A vida infelizmente nos impõe fatalidades das quais nem homens e muito menos empresas estão livres. Por mais que tenhamos leis, normas, condutas, treinamentos e procedimentos, as decisões são realizadas por seres humanos, suscetíveis a erros, principalmente, quando colocados à prova por circunstâncias além das previstas.

Por mais que os padrões, normas e condutas estabelecidas para uma empresa que lida com gente sejam escritos com boas intenções, existe um elemento que ainda é fundamental para que a operação tenha resultado: o fator humano. O que é uma máquina registradora de um supermercado sem o operador, sem o atendimento? A maior parte das atividades de uma sociedade – dos negócios ao hospitais, do esporte à ciência – está intrinsecamente relacionada ao contato humano. E aí entram as idiossincrasias de cada um. Não importa o nível de treinamento, escolaridade e consciência de seus deveres, os indivíduos são passíveis de serem movidos pelo ódio, pelo preconceito, pela violência e pela desumanização – ou o resumo de tudo isso: pelo racismo, principalmente quando ele é estrutural em uma sociedade.

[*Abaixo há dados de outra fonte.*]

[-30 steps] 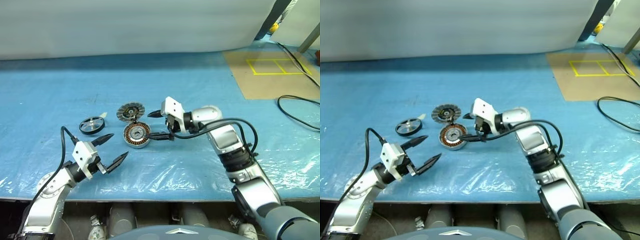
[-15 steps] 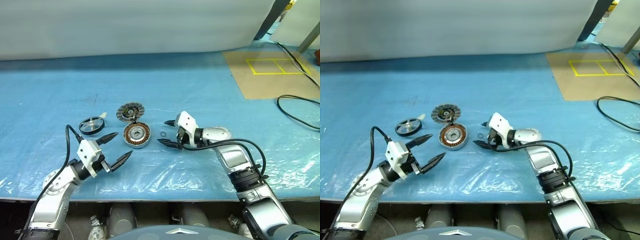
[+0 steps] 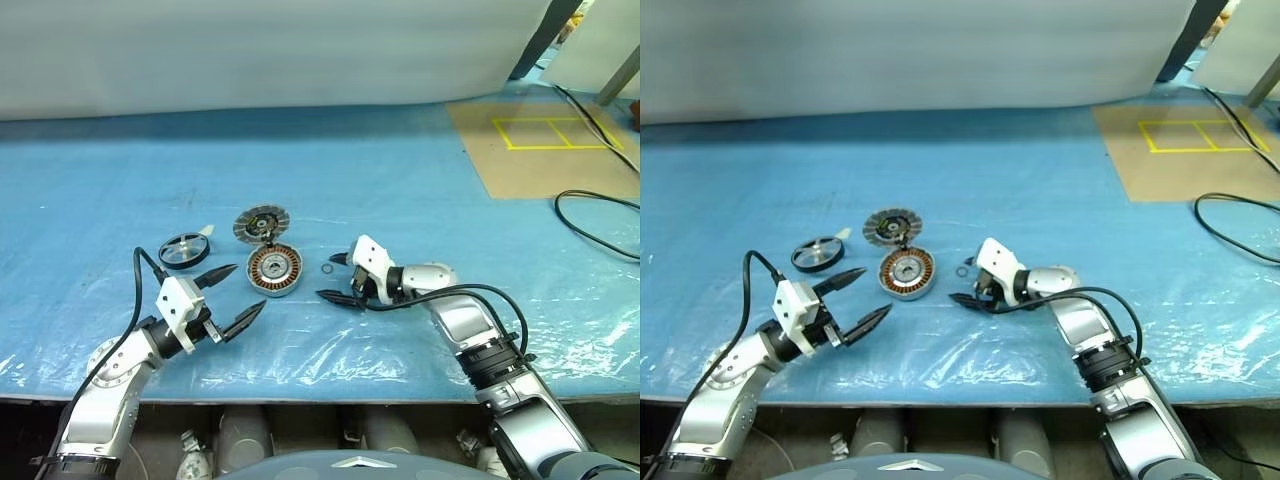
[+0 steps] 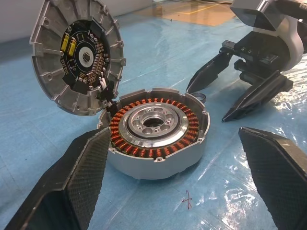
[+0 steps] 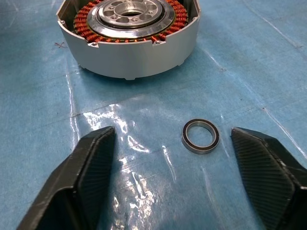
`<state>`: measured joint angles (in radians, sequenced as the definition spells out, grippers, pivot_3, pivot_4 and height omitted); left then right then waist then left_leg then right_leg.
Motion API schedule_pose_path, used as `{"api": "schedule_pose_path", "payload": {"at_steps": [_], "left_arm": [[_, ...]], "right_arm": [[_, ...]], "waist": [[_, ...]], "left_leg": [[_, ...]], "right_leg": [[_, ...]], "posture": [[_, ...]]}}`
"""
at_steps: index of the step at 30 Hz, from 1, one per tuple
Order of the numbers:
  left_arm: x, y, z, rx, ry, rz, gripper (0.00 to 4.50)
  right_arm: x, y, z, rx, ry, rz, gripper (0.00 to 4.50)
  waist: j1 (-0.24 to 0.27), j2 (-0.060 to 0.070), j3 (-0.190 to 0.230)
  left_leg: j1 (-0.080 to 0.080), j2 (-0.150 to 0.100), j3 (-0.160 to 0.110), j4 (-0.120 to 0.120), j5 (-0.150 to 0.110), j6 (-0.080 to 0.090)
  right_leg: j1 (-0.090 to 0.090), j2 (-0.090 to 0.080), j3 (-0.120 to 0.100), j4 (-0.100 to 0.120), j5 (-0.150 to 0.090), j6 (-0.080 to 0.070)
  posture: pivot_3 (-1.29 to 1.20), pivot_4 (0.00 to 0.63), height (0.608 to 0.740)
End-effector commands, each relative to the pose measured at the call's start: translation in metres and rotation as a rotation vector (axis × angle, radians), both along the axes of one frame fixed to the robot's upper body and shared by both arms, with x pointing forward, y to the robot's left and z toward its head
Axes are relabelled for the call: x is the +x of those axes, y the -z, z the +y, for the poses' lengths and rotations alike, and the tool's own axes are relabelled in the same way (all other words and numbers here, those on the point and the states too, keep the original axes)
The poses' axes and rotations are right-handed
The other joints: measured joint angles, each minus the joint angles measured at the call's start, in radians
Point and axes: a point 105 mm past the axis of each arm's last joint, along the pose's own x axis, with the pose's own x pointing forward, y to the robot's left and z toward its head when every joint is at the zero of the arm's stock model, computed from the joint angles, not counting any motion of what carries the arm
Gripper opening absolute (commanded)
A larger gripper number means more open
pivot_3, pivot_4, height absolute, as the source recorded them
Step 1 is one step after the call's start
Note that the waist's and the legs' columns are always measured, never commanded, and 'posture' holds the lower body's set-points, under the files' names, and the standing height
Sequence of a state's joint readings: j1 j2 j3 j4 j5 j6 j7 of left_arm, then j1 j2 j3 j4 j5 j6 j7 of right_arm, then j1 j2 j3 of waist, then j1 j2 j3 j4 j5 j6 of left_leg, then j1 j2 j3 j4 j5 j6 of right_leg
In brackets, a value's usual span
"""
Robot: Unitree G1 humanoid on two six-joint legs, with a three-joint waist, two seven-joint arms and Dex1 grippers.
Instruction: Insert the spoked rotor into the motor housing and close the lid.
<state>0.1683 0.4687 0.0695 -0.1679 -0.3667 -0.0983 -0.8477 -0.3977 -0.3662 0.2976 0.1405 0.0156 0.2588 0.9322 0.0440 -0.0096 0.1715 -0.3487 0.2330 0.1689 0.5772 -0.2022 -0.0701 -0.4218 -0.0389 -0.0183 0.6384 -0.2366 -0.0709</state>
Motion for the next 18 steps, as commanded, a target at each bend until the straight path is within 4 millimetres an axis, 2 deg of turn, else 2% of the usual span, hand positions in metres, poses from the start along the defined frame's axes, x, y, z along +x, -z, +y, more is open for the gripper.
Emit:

Quando esses sentimentos expõem suas vísceras, a contraposição se faz com indignação, potencializada por um sentimento cotidiano, nos dias atuais, que é o senso de justiça cada vez mais presente em nós que vivenciamos tempos de extremas injustiças. O que nos leva muitas vezes a querermos fazer justiça com  as próprias mãos, nos leva à cegueira sobre o que realmente deve ser feito: responsabilizar de fato os verdadeiros culpados, focar no problema e encontrar uma solução.

É obvio que a reincidência de casos parecidos como o que ocorreu em Porto Alegre mostra uma falha gravíssima na área de segurança do Carrefour. A rede deve assumir a responsabilidade – como o fez -, procurar os culpados e puni-los. Também deve ir além e tomar medidas exemplares para que nunca mais ocorra tamanha tragédia. Mas vale perguntar: o que vem depois disso? Continuar hostilizando os 80 mil funcionários da rede chamando-os de racistas que espancam e estrangulam pessoas até a morte? Será que os mais de 20 mil funcionários que se autodeclaram negros e negras na empresa também agiriam como aqueles seguranças, como muitas vezes se figurou nas redes sociais?

As justas manifestações de indignação, que tomaram conta do país de norte a sul, deveriam ser acompanhadas de uma carta de reivindicação pressionando a empresa a rever radicalmente sua linha de atuação com os consumidores. Foi assim nos Estados Unidos de George Floyd. A luta por uma sociedade mais justa se faz com manifestações, protestos e proposições. É assim que a humanidade tem vencido as barbáries, as guerras e seguido sua evolução.

Após o fatídico episódio, várias ações foram anunciadas pela empresa, entre as quais a iniciativa de tolerância zero para casos de discriminação e racismo, além da criação de um fundo de 25 milhões de reais para subsidiar ações de combate ao racismo. Se todos os pontos forem levados à frente, a empresa poderá se tornar a companhia que mais investirá na luta antirracista nos próximos anos, se tornando uma referência no mundo. É esse que deve ser o foco das atenções – a fiscalização de negros e brancos agora -, pois esse pode ser o farol do posicionamento de todo o mundo corporativo no Brasil. Ou podemos ficar protestando, xingando, sem propor e cobrar nada! Eu opto pela primeira opção.